[Opening DATA EXTRACT section]

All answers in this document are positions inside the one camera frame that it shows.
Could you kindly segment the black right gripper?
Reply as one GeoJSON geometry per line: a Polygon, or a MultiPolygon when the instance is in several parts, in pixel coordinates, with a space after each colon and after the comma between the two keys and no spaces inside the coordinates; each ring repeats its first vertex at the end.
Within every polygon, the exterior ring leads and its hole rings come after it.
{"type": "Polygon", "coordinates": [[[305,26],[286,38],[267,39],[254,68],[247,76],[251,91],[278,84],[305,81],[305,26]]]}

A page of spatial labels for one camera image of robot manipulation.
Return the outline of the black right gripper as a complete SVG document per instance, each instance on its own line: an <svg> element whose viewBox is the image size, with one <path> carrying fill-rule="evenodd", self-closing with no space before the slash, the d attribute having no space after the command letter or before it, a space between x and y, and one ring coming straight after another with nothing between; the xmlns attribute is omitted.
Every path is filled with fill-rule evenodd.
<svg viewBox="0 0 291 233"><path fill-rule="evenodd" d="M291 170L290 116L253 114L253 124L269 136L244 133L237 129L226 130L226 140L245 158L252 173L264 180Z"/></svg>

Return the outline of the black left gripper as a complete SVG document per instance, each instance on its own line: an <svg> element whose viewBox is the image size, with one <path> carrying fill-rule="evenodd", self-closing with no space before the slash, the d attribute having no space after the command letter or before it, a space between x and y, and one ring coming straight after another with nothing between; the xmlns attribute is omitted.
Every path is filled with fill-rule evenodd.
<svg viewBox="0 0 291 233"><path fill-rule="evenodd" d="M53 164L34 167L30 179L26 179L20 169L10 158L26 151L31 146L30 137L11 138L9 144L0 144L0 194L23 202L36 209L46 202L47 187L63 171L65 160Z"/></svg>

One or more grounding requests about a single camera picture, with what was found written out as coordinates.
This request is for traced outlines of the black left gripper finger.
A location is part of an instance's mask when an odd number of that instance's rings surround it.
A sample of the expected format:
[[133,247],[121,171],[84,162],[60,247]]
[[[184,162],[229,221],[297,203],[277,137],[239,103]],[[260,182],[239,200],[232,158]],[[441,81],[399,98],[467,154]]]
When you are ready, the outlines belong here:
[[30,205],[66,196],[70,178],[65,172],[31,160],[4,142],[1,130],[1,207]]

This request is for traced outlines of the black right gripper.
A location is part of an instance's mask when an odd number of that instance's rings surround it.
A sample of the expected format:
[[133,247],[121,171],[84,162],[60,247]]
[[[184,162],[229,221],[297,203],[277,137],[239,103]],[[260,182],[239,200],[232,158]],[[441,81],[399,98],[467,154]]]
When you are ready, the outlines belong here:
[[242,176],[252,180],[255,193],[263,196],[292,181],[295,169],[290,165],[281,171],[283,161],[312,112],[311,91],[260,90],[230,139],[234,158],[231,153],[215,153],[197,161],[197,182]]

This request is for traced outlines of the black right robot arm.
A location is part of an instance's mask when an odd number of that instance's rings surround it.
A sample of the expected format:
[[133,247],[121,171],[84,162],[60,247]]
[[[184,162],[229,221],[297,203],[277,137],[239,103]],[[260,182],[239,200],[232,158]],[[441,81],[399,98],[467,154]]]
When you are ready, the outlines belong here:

[Closing DATA EXTRACT section]

* TASK STATEMENT
What's wanted is each line above, transcribed with nothing altered.

* REPLY
All answers in this document are positions inside the one camera frame that it shows.
Could you kindly segment the black right gripper?
Reply as one GeoJSON geometry per line: a Polygon, or a MultiPolygon when the instance is in several parts, in pixel coordinates, with a space after each colon and after the comma between the two keys and no spaces inside the coordinates; each ring repeats its first vertex at the end.
Within every polygon, the exterior ring leads and its hole rings come after it.
{"type": "Polygon", "coordinates": [[[305,26],[286,38],[267,39],[254,68],[247,76],[251,91],[278,84],[305,81],[305,26]]]}

A page of spatial labels for one camera image of robot manipulation.
Return the outline of the black right gripper as a complete SVG document per instance, each instance on its own line: an <svg> element whose viewBox is the image size, with one <path> carrying fill-rule="evenodd", self-closing with no space before the slash, the d attribute having no space after the command letter or before it, a space between x and y, and one ring coming straight after another with nothing between; the xmlns attribute is omitted.
Every path is filled with fill-rule evenodd.
<svg viewBox="0 0 291 233"><path fill-rule="evenodd" d="M291 170L290 116L253 114L253 124L269 136L244 133L237 129L226 130L226 140L245 158L252 173L264 180Z"/></svg>

Return the outline of the black left gripper as a complete SVG document per instance, each instance on its own line: an <svg> element whose viewBox is the image size, with one <path> carrying fill-rule="evenodd", self-closing with no space before the slash, the d attribute having no space after the command letter or before it, a space between x and y, and one ring coming straight after another with nothing between; the xmlns attribute is omitted.
Every path is filled with fill-rule evenodd.
<svg viewBox="0 0 291 233"><path fill-rule="evenodd" d="M53 164L34 167L30 179L26 179L20 169L10 158L26 151L31 146L30 137L11 138L9 144L0 144L0 194L23 202L36 209L46 202L47 187L63 171L65 160Z"/></svg>

One or more grounding requests about a single camera picture, with what was found written out as coordinates.
This request is for traced outlines of the black left gripper finger.
A location is part of an instance's mask when an odd number of that instance's rings surround it.
A sample of the expected format:
[[133,247],[121,171],[84,162],[60,247]]
[[[184,162],[229,221],[297,203],[277,137],[239,103]],[[260,182],[239,200],[232,158]],[[441,81],[399,98],[467,154]]]
When you are ready, the outlines belong here:
[[30,205],[66,196],[70,178],[65,172],[31,160],[4,142],[1,130],[1,207]]

This request is for traced outlines of the black right gripper.
A location is part of an instance's mask when an odd number of that instance's rings surround it.
A sample of the expected format:
[[133,247],[121,171],[84,162],[60,247]]
[[[184,162],[229,221],[297,203],[277,137],[239,103]],[[260,182],[239,200],[232,158]],[[441,81],[399,98],[467,154]]]
When you are ready, the outlines belong here:
[[242,176],[252,180],[255,193],[263,196],[292,181],[295,169],[290,165],[281,171],[283,161],[312,112],[311,91],[260,90],[230,139],[234,158],[231,153],[215,153],[197,161],[197,182]]

This request is for traced outlines of the black right robot arm.
A location is part of an instance's mask when an odd number of that instance's rings surround it.
A sample of the expected format:
[[133,247],[121,171],[84,162],[60,247]]
[[[184,162],[229,221],[297,203],[277,137],[239,103]],[[260,182],[239,200],[232,158]],[[441,81],[399,98],[467,154]]]
When you are ready, the outlines belong here:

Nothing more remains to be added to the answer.